Figure 1 shows the electrolysis bath (1) for the production of aluminum by a technology called fire electrolysis. Several pre-dried anodes (2), usually carbon ones, are successively immersed in a bath or electrolyzer, which are individually attached to the anode frame (3) using a vertical conductive rod (4).

As already indicated, the anode frame (3) is made of metal and is a conductor of electricity, it is movable with respect to the fixed support (5) located above the electrolysis bath (1).
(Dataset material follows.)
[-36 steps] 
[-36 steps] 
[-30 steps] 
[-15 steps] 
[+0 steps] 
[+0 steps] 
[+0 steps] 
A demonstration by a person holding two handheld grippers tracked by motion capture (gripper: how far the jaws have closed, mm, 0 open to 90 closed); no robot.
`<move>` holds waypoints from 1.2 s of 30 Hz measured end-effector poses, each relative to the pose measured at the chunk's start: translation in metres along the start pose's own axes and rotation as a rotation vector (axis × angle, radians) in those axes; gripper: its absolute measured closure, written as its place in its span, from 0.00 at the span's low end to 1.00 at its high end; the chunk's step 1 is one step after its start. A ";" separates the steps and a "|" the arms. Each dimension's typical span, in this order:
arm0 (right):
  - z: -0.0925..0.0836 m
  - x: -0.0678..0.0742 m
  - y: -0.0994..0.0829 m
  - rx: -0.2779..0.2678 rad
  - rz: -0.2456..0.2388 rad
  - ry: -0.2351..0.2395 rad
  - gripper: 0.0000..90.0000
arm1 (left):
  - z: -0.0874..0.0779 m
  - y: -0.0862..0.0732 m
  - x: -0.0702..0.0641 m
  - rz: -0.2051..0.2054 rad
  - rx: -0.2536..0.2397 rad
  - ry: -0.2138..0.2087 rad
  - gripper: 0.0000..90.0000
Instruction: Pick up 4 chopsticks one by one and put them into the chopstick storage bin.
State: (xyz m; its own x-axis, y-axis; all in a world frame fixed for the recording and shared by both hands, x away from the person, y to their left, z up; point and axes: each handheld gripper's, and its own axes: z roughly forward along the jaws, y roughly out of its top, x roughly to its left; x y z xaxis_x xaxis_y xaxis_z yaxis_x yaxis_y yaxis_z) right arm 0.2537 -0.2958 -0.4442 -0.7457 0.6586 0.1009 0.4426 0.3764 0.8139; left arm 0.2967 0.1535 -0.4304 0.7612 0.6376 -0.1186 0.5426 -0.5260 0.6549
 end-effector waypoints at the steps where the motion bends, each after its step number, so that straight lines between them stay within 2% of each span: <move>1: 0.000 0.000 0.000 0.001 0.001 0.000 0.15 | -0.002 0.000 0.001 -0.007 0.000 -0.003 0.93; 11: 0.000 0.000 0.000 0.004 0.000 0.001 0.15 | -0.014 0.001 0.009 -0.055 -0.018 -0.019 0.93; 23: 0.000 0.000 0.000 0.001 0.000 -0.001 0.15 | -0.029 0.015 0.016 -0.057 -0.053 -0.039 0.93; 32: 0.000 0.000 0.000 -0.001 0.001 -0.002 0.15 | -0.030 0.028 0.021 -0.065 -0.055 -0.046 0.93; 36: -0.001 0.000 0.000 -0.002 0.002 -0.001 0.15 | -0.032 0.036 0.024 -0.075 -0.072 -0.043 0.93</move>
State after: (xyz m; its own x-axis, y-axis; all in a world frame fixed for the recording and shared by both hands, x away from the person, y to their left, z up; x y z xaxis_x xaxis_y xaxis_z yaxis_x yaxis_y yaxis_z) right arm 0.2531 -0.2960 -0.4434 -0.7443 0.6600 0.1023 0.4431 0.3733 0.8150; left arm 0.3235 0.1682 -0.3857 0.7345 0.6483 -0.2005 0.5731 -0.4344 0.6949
Thus, the anode frame (3) can move vertically with respect to the fixed support (5).

Figure 1 also shows the rods (4) of the anodes (2), allowing them to be fixed on the anode frame (3) using a connector (10), described in more detail below, each of which has a hinge axis falling into the hooks (6), fixed on the anode frame (3).

Figure 2 and 3 shows the anode connector (10), proposed in the invention, respectively, in the expanding and clamping positions.

As you know, the connector (10) consists of two levers or jaws, respectively (11) and (12), each of which is formed by two side plates, respectively (13, 13 ') and (14, 14'), these plates are identical between by myself.

The side plates (13, 13 '), and accordingly (14, 14') of each of these two levers are interconnected by two traverses, respectively, the front traverse (15, 16) and the rear (17, 18).

Both of these levers (11) and (12) are pivotally interconnected with respect to the axis (19), which is usually a cylindrical metal rod protruding from one and the other side of the above levers. These protrusions are intended for hooks (6) mounted on the anode frame (3), which also allow, on the one hand, to accept the connectors, and, on the other hand, to provide the function of clamping the rods (4) of the anodes on the anode frame.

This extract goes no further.